§ HOW TO COMPLETE THIS TASK: Reproduce word for word, from the entries below, the line with "This document puts", the line with "Trace the outline of the purple top drawer.", and every line between them, and nothing more.

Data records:
_ _ _ _

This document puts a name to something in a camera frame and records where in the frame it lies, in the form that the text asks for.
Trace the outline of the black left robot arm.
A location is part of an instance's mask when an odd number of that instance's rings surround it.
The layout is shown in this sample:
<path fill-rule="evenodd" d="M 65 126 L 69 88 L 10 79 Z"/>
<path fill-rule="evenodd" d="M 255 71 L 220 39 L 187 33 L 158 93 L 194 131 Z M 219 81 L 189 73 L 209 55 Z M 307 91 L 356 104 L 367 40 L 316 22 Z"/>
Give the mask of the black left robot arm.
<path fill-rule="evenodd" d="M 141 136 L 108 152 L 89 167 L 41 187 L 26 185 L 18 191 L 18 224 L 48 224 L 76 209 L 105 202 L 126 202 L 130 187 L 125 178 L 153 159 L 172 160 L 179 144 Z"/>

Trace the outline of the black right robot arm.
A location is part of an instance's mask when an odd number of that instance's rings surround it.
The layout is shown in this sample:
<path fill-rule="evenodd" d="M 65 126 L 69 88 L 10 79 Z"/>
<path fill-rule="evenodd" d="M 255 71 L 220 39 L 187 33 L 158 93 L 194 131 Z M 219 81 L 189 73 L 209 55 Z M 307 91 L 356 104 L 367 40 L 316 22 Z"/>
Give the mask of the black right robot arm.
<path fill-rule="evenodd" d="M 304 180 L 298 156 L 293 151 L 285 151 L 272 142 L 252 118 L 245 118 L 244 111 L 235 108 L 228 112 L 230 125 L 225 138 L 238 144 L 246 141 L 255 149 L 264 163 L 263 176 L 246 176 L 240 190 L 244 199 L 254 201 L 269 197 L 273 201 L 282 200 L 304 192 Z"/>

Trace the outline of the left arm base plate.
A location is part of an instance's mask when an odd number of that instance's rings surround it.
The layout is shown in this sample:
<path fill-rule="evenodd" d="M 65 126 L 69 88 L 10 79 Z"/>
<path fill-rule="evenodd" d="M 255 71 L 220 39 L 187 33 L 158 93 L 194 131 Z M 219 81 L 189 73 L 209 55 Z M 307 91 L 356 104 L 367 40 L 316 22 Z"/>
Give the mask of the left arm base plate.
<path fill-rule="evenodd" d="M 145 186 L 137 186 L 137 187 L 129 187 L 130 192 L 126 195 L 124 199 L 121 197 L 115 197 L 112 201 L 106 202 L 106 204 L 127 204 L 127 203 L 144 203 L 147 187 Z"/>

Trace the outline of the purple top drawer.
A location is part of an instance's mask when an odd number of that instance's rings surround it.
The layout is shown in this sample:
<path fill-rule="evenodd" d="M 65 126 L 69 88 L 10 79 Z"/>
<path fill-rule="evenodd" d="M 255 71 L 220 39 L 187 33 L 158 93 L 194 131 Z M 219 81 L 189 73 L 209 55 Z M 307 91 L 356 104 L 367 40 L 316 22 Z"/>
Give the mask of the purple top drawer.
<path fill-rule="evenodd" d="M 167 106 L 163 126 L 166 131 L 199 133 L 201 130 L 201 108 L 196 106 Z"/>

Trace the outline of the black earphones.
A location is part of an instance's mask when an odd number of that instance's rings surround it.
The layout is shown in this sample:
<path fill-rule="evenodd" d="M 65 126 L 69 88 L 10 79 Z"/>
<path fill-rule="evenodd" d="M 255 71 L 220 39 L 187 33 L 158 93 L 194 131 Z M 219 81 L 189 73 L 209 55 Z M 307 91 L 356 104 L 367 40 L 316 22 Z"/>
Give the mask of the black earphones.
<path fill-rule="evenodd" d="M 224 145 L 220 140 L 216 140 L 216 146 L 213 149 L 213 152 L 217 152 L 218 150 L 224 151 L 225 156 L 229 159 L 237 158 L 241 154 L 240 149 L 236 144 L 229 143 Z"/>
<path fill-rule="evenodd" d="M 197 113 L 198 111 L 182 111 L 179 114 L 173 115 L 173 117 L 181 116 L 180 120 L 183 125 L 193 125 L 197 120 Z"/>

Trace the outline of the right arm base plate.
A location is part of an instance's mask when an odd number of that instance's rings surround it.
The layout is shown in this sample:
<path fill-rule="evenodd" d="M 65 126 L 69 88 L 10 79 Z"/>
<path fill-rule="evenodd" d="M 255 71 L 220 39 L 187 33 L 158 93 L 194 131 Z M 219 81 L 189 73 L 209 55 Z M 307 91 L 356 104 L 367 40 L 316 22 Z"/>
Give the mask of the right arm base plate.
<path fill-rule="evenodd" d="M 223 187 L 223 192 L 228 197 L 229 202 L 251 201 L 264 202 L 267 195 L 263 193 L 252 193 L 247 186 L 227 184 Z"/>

_ _ _ _

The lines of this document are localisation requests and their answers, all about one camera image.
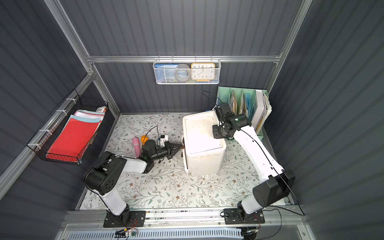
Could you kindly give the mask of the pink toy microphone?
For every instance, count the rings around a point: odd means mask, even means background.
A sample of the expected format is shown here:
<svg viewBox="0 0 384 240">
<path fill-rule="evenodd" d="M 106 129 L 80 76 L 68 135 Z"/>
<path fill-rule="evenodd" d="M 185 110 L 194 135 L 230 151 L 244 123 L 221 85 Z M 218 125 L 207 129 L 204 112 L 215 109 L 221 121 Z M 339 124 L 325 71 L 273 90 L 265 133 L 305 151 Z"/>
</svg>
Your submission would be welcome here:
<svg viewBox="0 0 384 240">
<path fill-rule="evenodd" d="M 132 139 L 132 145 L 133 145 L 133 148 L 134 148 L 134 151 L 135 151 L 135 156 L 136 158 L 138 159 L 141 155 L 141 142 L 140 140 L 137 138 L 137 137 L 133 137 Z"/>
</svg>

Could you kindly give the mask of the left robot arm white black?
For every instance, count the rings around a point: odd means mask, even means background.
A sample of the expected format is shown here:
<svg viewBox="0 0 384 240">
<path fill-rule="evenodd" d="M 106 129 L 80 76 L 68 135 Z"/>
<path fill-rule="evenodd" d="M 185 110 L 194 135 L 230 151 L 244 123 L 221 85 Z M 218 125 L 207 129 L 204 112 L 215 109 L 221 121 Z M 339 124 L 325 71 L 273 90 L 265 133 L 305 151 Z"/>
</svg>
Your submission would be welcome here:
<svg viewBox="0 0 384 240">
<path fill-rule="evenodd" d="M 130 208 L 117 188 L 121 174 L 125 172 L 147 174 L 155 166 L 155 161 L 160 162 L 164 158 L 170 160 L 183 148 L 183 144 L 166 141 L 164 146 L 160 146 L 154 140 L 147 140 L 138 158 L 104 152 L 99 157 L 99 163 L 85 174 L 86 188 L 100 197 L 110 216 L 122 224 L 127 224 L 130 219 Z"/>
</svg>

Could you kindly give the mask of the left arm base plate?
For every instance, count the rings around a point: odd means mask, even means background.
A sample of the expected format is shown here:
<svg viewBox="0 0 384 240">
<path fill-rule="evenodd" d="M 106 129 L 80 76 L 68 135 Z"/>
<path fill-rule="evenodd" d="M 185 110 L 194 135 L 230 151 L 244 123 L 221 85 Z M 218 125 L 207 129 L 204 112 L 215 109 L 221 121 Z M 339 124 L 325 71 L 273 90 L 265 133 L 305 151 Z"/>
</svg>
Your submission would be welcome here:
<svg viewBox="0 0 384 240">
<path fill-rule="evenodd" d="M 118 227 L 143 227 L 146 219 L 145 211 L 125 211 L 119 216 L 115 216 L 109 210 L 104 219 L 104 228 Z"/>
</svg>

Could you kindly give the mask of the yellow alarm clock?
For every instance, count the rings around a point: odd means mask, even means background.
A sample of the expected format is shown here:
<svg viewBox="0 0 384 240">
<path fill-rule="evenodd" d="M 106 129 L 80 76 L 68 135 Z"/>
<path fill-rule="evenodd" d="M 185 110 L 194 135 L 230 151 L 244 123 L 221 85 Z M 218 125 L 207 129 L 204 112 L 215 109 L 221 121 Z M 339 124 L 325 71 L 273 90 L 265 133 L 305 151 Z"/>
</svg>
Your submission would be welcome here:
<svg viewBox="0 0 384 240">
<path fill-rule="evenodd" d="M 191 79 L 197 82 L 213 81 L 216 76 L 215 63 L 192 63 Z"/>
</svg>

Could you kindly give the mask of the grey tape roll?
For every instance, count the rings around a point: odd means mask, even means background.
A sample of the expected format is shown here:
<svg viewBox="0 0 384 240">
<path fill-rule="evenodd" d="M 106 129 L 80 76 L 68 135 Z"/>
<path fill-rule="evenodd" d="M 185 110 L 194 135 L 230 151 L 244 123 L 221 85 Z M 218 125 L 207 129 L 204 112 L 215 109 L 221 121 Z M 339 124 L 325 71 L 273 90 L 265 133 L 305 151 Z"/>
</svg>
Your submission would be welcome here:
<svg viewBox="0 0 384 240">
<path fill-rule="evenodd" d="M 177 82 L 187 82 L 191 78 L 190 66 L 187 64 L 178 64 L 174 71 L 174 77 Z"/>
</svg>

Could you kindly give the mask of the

_ _ _ _

§ SOLUTION:
This document puts a name to something in a camera frame and records where in the frame it lies, in the form that the text asks for.
Trace the outline of the black left robot arm.
A location is part of an instance's mask when an odd number of that instance's rings surround it.
The layout is shown in this sample:
<path fill-rule="evenodd" d="M 65 126 L 69 88 L 10 79 Z"/>
<path fill-rule="evenodd" d="M 255 71 L 220 39 L 187 33 L 158 93 L 194 131 Z M 219 81 L 189 73 L 209 55 Z M 307 91 L 356 104 L 367 40 L 316 22 Z"/>
Give the mask of the black left robot arm.
<path fill-rule="evenodd" d="M 141 136 L 108 152 L 89 167 L 41 187 L 26 185 L 18 191 L 18 224 L 48 224 L 76 209 L 105 202 L 126 202 L 130 187 L 125 178 L 153 159 L 172 160 L 179 144 Z"/>

Trace the outline of the black right robot arm.
A location is part of an instance's mask when an odd number of that instance's rings surround it.
The layout is shown in this sample:
<path fill-rule="evenodd" d="M 65 126 L 69 88 L 10 79 Z"/>
<path fill-rule="evenodd" d="M 255 71 L 220 39 L 187 33 L 158 93 L 194 131 Z M 219 81 L 189 73 L 209 55 Z M 307 91 L 356 104 L 367 40 L 316 22 Z"/>
Give the mask of the black right robot arm.
<path fill-rule="evenodd" d="M 304 180 L 298 156 L 293 151 L 285 151 L 272 142 L 252 118 L 245 118 L 244 111 L 235 108 L 228 112 L 230 125 L 225 138 L 238 144 L 246 141 L 255 149 L 264 163 L 263 176 L 246 176 L 240 190 L 244 199 L 254 201 L 269 197 L 273 201 L 282 200 L 304 192 Z"/>

Trace the outline of the left arm base plate.
A location is part of an instance's mask when an odd number of that instance's rings surround it.
The layout is shown in this sample:
<path fill-rule="evenodd" d="M 65 126 L 69 88 L 10 79 Z"/>
<path fill-rule="evenodd" d="M 255 71 L 220 39 L 187 33 L 158 93 L 194 131 Z M 219 81 L 189 73 L 209 55 Z M 307 91 L 356 104 L 367 40 L 316 22 Z"/>
Give the mask of the left arm base plate.
<path fill-rule="evenodd" d="M 145 186 L 137 186 L 137 187 L 129 187 L 130 192 L 126 195 L 124 199 L 121 197 L 115 197 L 112 201 L 106 202 L 106 204 L 127 204 L 127 203 L 144 203 L 147 187 Z"/>

Trace the outline of the purple top drawer.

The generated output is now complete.